_Activity_
When a line below contains the string "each", show that line.

Collected data section start

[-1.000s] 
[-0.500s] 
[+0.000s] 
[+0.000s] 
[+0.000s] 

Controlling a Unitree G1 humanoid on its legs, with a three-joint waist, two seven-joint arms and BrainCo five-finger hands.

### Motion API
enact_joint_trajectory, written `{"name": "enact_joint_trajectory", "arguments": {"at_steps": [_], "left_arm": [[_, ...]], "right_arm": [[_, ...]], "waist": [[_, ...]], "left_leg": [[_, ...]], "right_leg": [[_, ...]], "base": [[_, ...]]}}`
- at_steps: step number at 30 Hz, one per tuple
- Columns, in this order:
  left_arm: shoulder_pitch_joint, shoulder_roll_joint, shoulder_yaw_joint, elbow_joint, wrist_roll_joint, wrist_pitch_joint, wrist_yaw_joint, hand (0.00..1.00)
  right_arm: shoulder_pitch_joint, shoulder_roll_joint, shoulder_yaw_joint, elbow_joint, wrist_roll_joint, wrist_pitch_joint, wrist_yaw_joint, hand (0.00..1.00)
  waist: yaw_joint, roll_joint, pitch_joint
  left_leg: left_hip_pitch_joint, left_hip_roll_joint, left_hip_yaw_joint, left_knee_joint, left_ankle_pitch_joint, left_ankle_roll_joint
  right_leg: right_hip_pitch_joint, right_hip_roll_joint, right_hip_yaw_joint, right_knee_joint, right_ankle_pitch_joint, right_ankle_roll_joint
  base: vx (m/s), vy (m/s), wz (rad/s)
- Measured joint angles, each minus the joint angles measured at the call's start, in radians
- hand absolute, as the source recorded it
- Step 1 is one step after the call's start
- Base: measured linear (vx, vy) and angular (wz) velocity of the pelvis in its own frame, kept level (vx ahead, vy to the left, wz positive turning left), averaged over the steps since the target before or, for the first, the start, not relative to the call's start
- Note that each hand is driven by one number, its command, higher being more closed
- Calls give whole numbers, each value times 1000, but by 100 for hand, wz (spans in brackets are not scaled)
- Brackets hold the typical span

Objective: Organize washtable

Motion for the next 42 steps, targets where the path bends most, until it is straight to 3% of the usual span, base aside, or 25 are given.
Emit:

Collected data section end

_Answer to the exercise_
- Measured joint angles, each minus the joint angles measured at the call's start, in radians
- Note that each hand is driven by one number, its command, higher being more closed
- Calls give whole numbers, each value times 1000, but by 100 for hand, wz (spans in brackets are not scaled)

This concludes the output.